- WHAT YOU WILL DO -
Please copy each line below that contains the string "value".

- COLLECTED DATA -
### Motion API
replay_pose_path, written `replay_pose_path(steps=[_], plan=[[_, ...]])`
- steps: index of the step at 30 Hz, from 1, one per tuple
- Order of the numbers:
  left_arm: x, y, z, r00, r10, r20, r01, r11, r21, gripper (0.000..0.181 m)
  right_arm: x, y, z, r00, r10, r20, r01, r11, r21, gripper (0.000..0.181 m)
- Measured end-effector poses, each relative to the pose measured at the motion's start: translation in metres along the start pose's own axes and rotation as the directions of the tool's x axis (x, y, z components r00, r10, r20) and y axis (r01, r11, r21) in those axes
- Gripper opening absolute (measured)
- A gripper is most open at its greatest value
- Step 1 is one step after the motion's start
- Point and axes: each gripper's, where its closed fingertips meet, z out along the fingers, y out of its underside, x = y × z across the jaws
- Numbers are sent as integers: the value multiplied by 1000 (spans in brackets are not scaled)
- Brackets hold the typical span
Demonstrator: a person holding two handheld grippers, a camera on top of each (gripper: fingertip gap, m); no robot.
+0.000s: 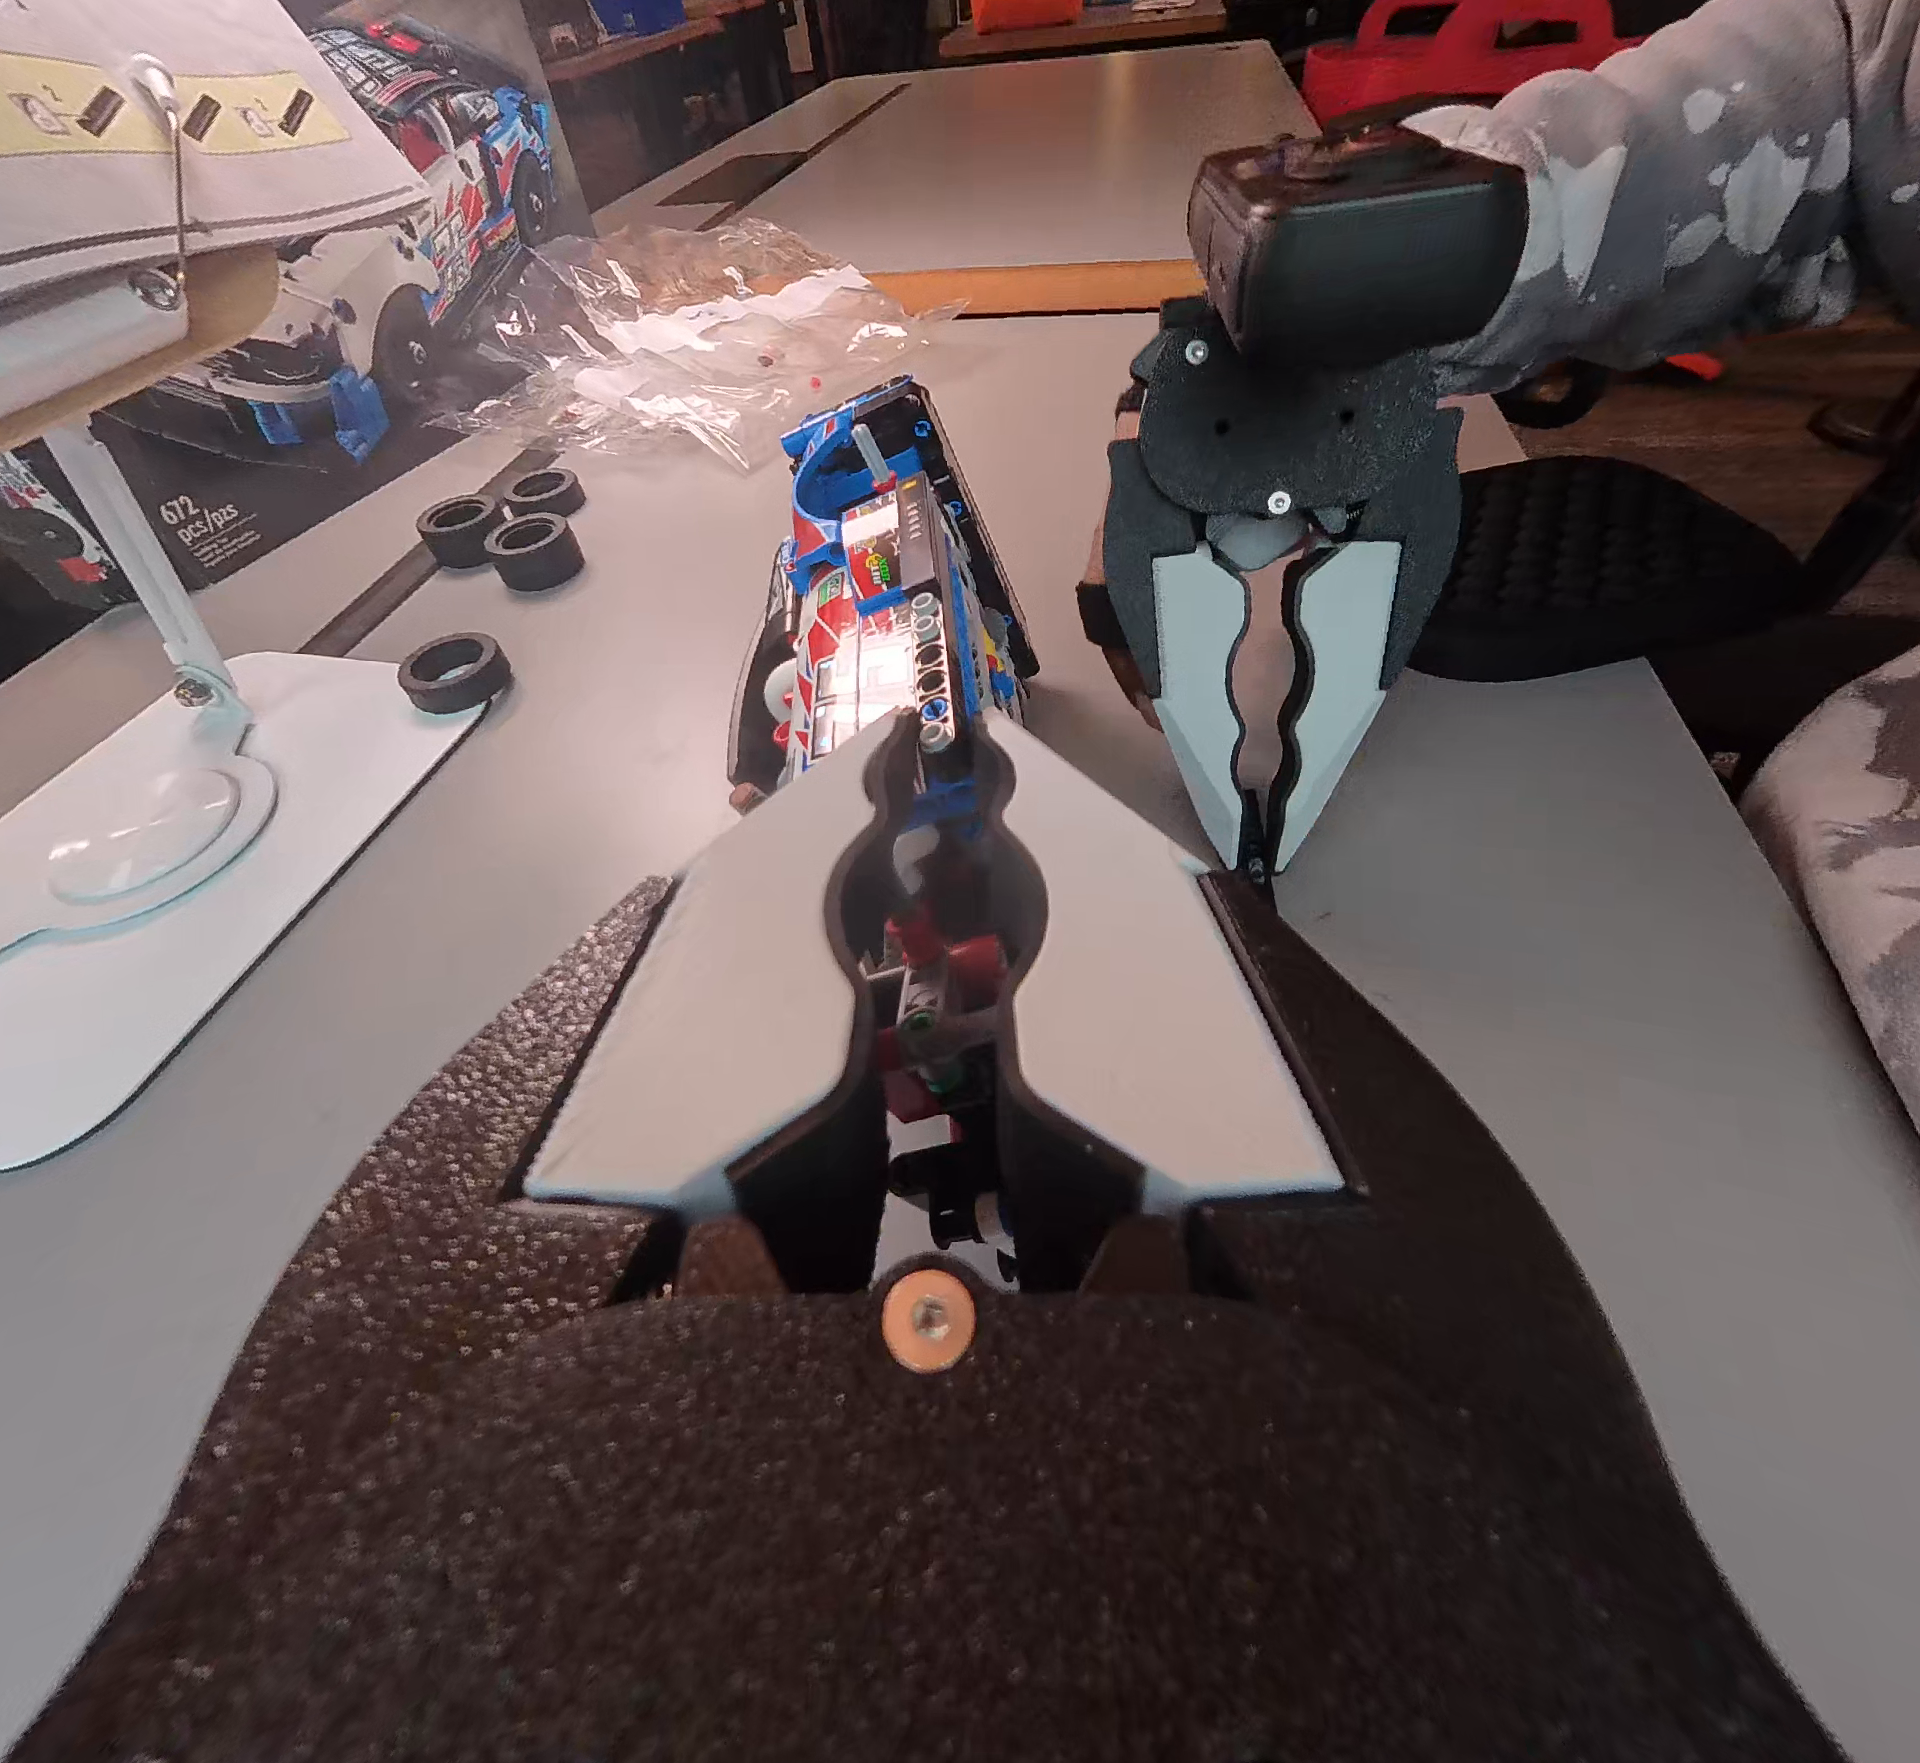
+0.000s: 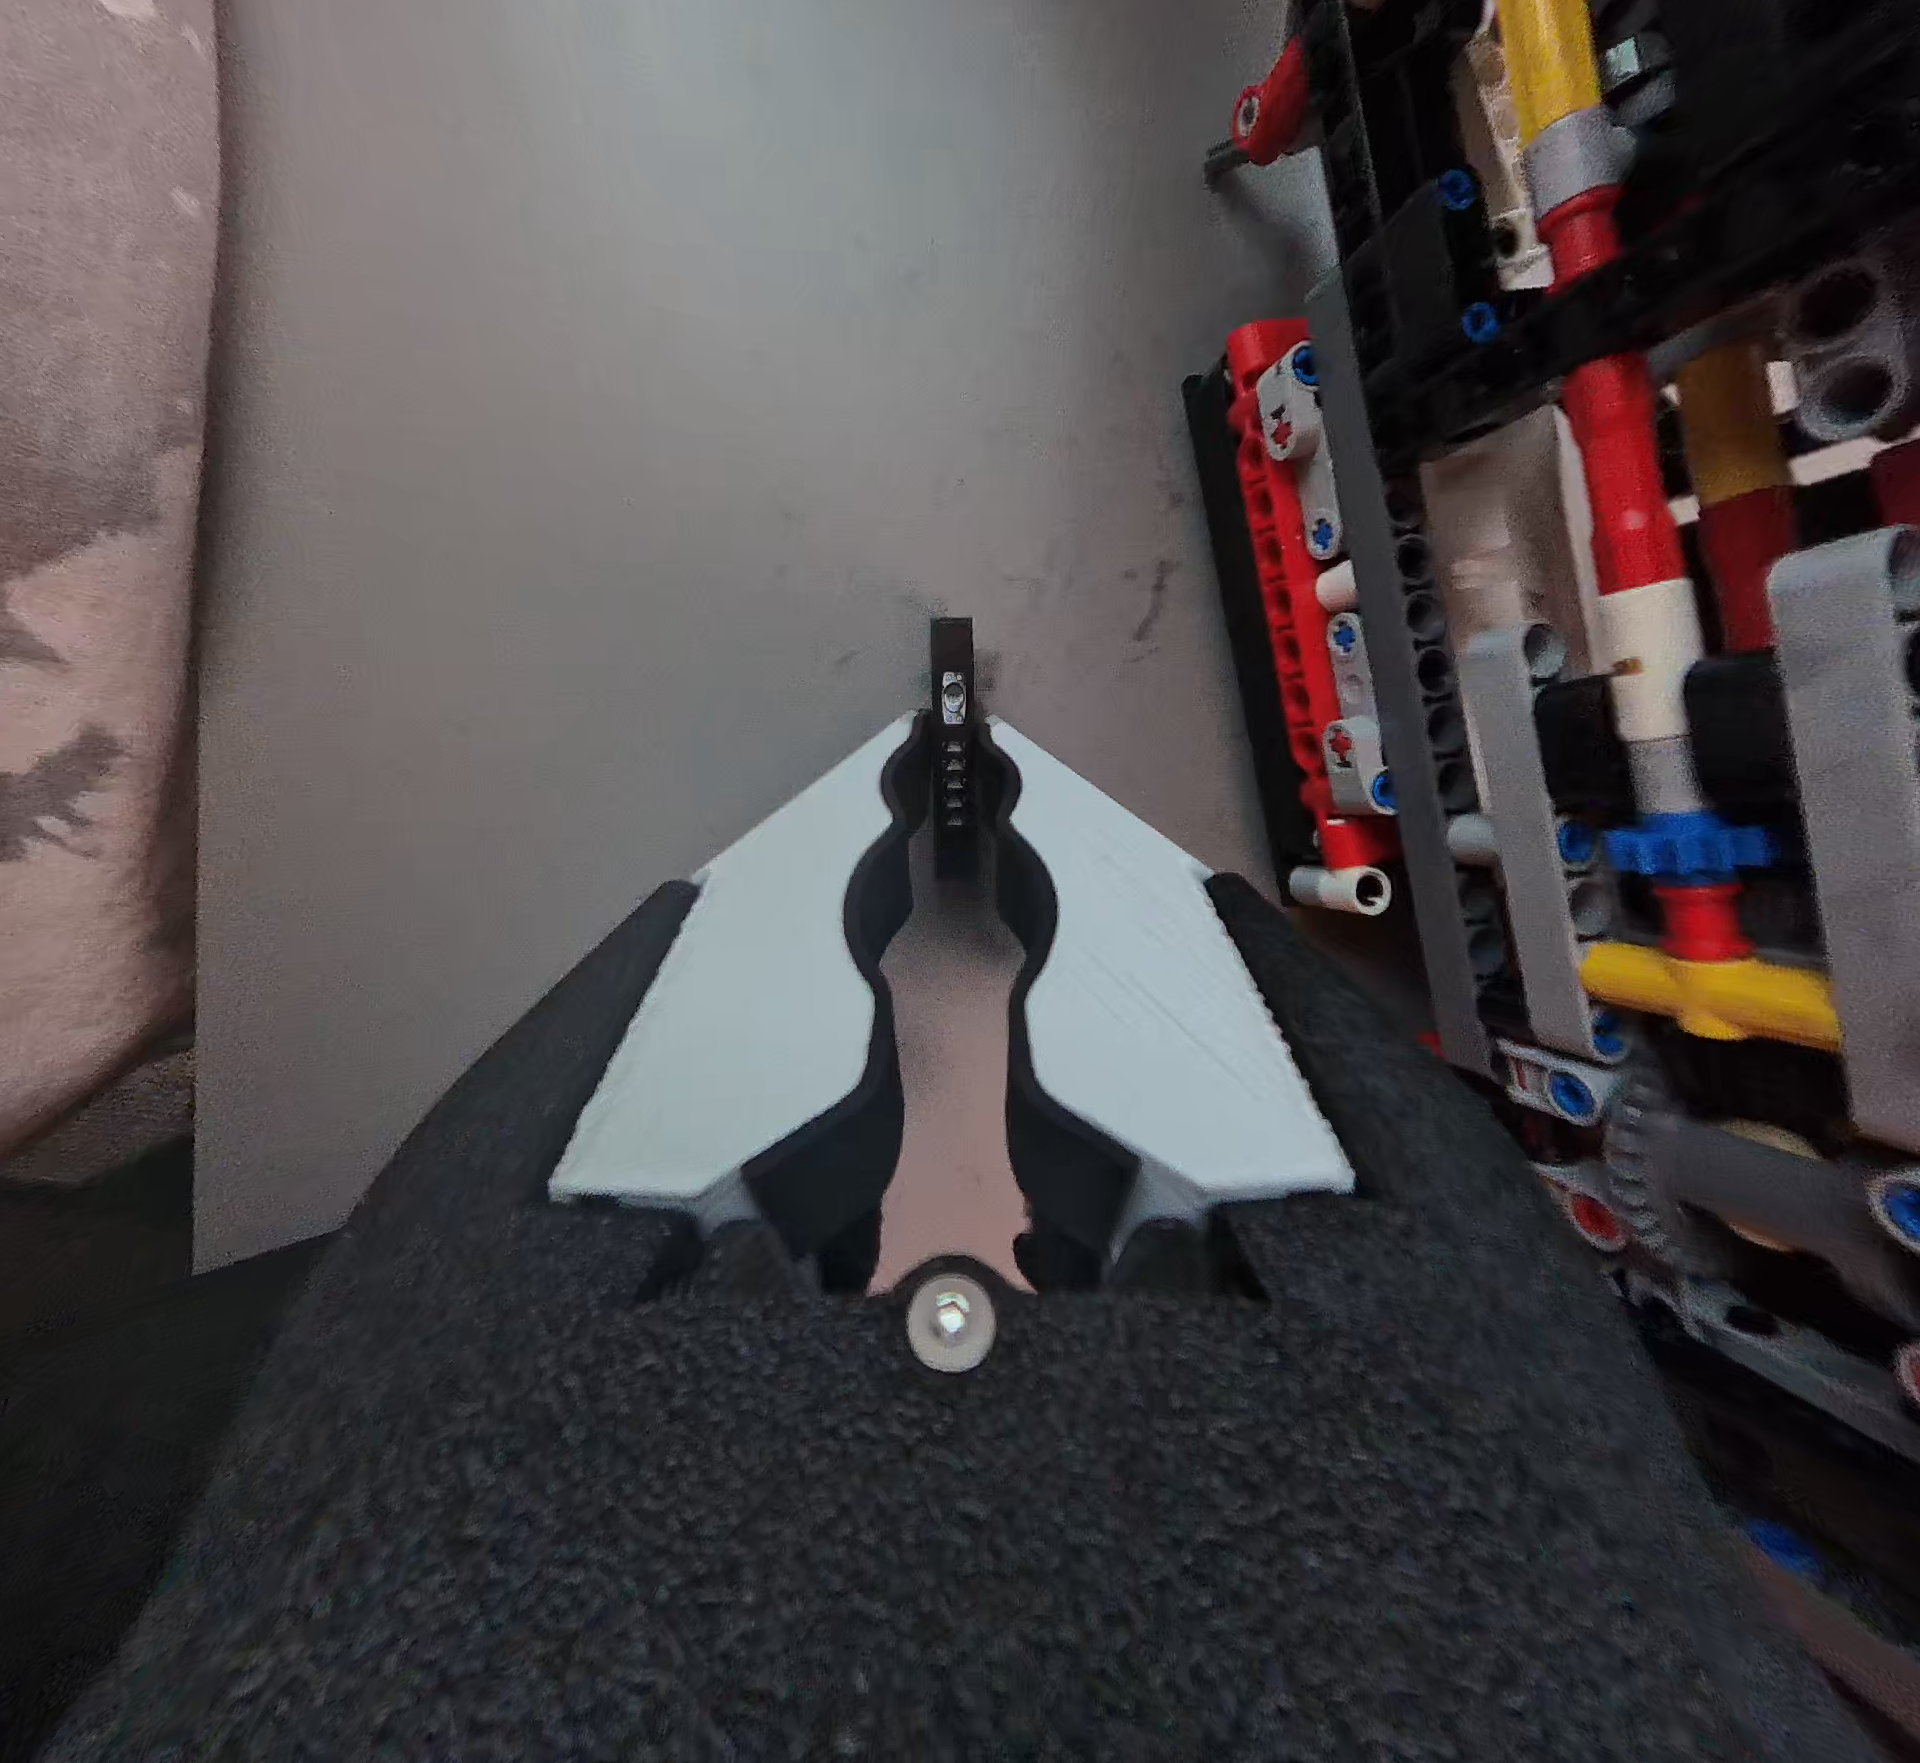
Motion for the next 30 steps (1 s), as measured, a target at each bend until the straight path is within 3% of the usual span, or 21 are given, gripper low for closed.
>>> replay_pose_path(steps=[1,4,7,10,13,20,28,30], plan=[[0,0,0,1000,2,1,-2,1000,0,10,0,1,1,1000,-13,-5,13,1000,-10,15],[1,0,0,1000,9,1,-9,1000,-2,10,1,-21,-27,999,-40,23,39,998,59,23],[2,-1,1,1000,17,-3,-17,1000,-4,10,22,-65,-91,999,-51,-5,51,974,220,22],[3,-1,1,1000,22,-4,-22,1000,-7,10,61,-75,-129,990,-82,-111,100,980,170,21],[4,-1,1,999,38,-3,-38,999,-16,10,78,-73,-126,995,-87,-57,92,992,82,19],[8,-2,3,995,95,7,-95,994,-51,10,74,-68,-101,987,-131,94,134,991,-20,8],[13,-3,4,993,119,0,-119,990,-72,10,69,-70,-106,979,-75,189,59,994,88,7],[15,-3,3,993,115,-14,-116,991,-70,9,70,-90,-125,974,-36,226,-17,974,228,7]])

- EXERCISE ANSWER -
- A gripper is most open at its greatest value
- Numbers are sent as integers: the value multiplied by 1000 (spans in brackets are not scaled)

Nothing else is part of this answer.